Menurut Krisnamurti (2013), keuangan mikro dapat menjadi faktor kritikal dalam usaha
penanggulangan kemiskinan yang efektif. Peningkatan akses dan pengadaan sarana
penyimpanan, pembiayaan dan asuransi yang efisien dapat membangun keberdayaan
kelompok miskin dan peluang mereka untuk ke luar dari kemiskinan, melalui:
1) Tingkat konsumsi yang lebih pasti dan tidak befluktuasi,
2) Mengelola resiko dengan lebih baik,
3) Secara bertahap memiliki kesempatan untuk membangun aset,
4) Mengembangkan kegiatan usaha mikronya,
5) Menguatkan kapasitas perolehan pendapatannya, dan
6) Dapat merasakan tingkat hidup yang lebih baik.

I. OTORITAS JASA KEUANGAN

Otoritas Jasa Keuangan atau OJK dibentuk pada tahun 2011 berdasarkan Undang-
undang Nomor 21 Tahun 2011 tentang Otoritas Jasa Keuangan. Dalam undang-undang
tersebut disebutkan bahwa OJK adalah lembaga yang independen dan bebas dari
campur tangan pihak lain, yang mempunyai fungsi, tugas, dan wewenang pengaturan,
pengawasan, pemeriksaan, dan penyidikan.

Visi OJK adalah menjadi lembaga pengawas industri jasa keuangan yang terpercaya,
melindungi kepentingan konsumen dan masyarakat, dan mampu mewujudkan industri
jasa keuangan menjadi pilar perekonomian nasional yang berdaya saing global serta
dapat memajukan kesejahteraan umum. Sedangkan Misi OJK adalah:

1. Mewujudkan terselenggaranya seluruh kegiatan di dalam sektor jasa keuangan


secara teratur, adil, transparan, dan akuntabel;
2. Mewujudkan sistem keuangan yang tumbuh secara berkelanjutan dan stabil;
3. Melindungi kepentingan konsumen dan masyarakat.

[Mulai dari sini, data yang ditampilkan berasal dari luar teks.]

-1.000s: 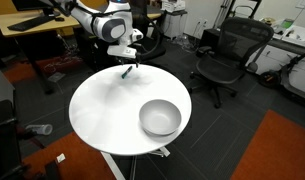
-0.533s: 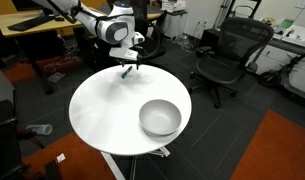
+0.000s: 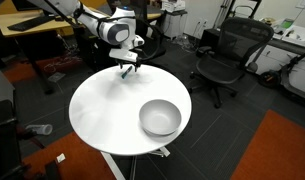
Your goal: Place the marker inside the grey bowl
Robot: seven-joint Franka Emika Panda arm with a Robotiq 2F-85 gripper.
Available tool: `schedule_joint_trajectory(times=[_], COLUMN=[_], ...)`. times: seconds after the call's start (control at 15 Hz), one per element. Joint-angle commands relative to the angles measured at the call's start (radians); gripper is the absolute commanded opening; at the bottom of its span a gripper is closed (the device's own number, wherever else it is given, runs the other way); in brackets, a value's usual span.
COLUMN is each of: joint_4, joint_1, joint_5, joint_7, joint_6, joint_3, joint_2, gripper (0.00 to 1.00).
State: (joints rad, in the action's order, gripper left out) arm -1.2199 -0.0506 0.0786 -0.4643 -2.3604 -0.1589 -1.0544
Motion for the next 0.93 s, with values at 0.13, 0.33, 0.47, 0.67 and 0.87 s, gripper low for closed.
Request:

Otoritas Jasa Keuangan dibentuk dengan tujuan agar keseluruhan kegiatan di dalam
sektor jasa keuangan:
1. Terselenggara secara teratur, adil, transparan, dan akuntabel,
2. Mampu mewujudkan sistem keuangan yang tumbuh secara berkelanjutan dan
stabil, dan
3. Mampu melindungi kepentingan konsumen dan masyarakat.

OJK mempunyai fungsi menyelenggarakan sistem pengaturan dan pengawasan yang


terintegrasi terhadap keseluruhan kegiatan di sektor jasa keuangan. OJK mempunyai
tugas melakukan pengaturan dan pengawasan terhadap kegiatan jasa keuangan di sektor
Perbankan, sektor Pasar Modal, dan sektor IKNB.